#### Action item:
Please repeat exactly the lines below from the line with "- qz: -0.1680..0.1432" to the line with "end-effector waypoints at", including both, and leave out every picture.

Source data:
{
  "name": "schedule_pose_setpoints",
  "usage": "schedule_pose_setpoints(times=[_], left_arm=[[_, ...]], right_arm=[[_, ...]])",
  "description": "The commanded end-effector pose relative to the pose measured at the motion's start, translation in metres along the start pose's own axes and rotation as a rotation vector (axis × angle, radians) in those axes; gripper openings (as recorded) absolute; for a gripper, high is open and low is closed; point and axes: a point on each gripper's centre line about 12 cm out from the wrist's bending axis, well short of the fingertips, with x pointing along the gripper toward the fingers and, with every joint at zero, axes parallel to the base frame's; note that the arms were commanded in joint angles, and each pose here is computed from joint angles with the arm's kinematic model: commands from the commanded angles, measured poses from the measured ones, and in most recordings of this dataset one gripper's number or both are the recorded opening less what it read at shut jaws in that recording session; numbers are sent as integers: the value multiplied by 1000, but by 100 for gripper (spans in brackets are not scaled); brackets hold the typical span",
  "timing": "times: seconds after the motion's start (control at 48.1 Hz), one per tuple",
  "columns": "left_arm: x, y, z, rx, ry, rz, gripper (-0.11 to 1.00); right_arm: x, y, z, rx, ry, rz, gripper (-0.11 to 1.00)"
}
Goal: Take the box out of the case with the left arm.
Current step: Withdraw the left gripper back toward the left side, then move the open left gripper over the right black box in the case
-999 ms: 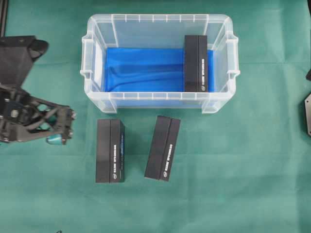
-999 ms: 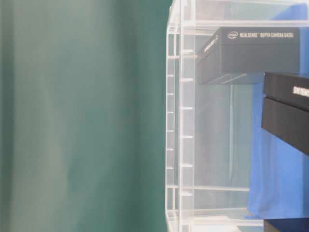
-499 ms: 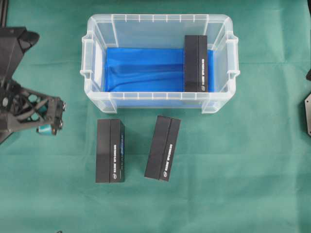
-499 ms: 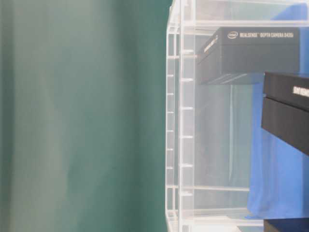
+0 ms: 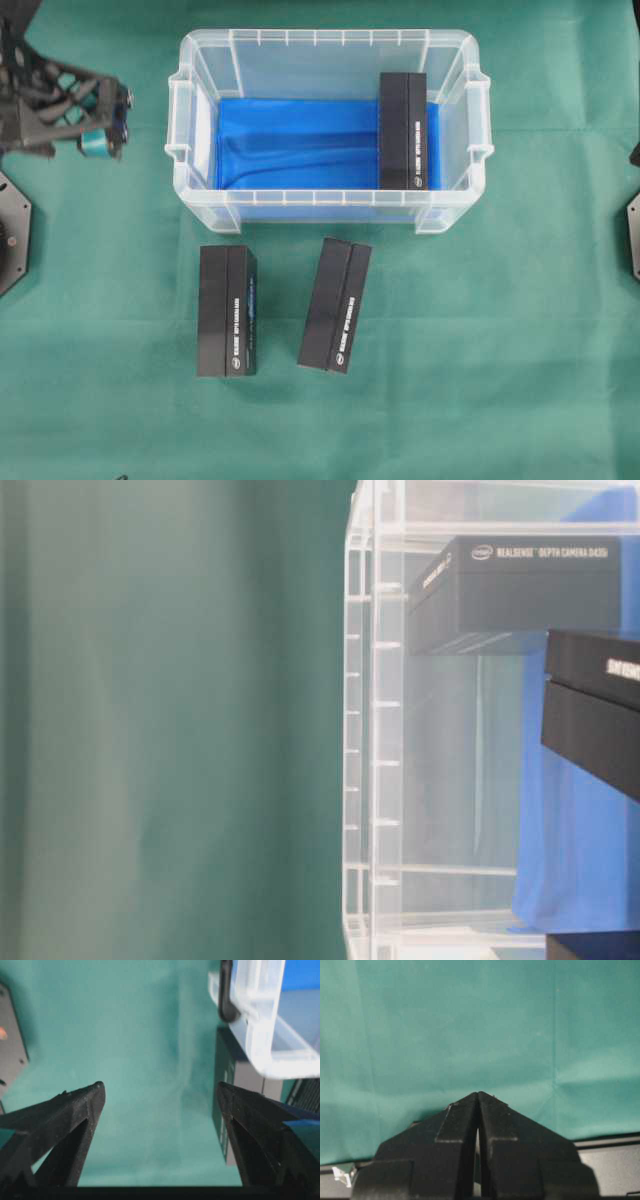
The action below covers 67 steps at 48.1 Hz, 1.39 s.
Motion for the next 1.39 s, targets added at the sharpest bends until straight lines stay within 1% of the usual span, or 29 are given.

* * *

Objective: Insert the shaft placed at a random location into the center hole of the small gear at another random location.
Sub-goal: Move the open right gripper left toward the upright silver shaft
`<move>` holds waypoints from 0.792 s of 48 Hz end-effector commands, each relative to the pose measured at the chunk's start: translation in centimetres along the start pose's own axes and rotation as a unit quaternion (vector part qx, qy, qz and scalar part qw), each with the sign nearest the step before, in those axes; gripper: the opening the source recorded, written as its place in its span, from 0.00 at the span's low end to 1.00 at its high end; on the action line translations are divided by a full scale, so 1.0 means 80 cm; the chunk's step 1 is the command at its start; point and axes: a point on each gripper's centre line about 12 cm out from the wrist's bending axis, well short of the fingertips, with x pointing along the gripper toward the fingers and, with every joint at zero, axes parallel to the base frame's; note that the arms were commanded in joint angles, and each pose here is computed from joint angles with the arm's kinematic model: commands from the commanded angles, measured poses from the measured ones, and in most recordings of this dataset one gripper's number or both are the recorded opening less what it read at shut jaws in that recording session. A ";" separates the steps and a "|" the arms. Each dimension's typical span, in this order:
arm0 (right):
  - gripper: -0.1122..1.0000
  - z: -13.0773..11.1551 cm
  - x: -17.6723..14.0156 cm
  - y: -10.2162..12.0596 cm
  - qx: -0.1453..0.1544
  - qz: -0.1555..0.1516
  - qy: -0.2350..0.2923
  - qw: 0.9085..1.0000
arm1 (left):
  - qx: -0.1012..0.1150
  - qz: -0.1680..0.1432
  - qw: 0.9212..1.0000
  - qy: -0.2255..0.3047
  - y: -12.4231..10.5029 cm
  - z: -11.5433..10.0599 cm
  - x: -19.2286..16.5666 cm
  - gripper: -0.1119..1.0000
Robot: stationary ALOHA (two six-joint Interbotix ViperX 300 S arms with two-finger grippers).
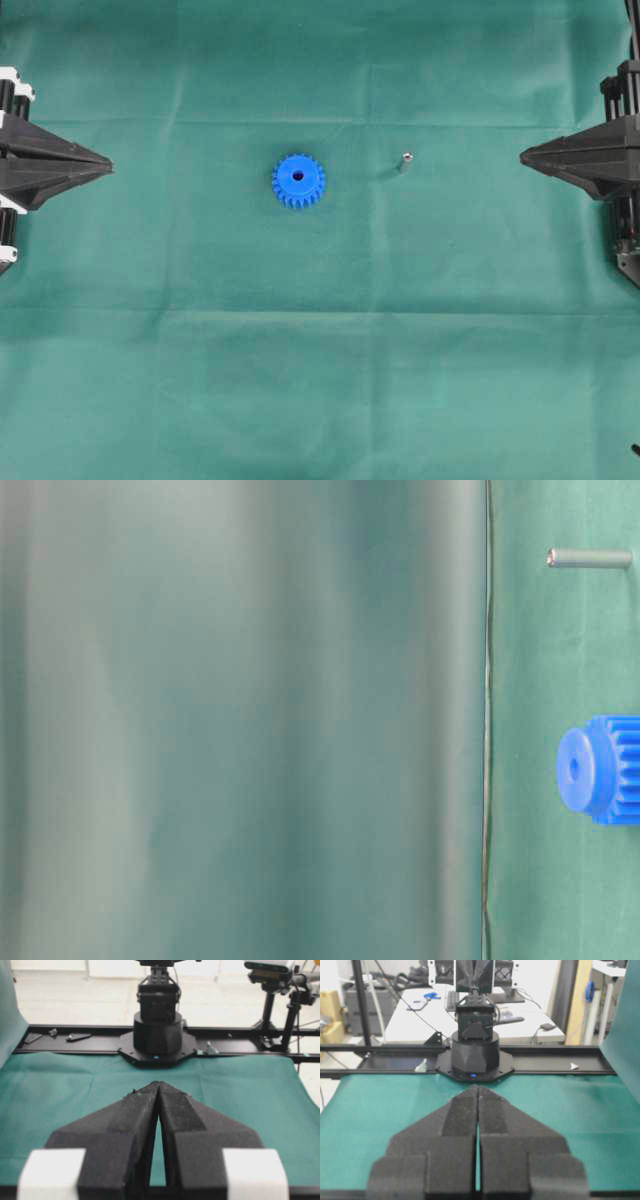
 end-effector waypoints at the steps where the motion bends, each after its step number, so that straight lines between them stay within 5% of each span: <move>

#### Exercise output:
  - qz: -0.1680..0.1432
  - qw: 0.9212..1.0000
  - qy: -0.2255..0.3047
  - y: -12.4231..10.5029 cm
  - z: -11.5433..10.0599 cm
  - x: -19.2286..16.5666 cm
  - gripper: -0.1119..1.0000
Robot: stationary ALOHA (two six-joint Interbotix ViperX 300 S arms with two-finger grippers).
 end-effector waypoints at the steps where the motion bends, each after its step number, so that straight lines between them stay within 5% of each span: <move>

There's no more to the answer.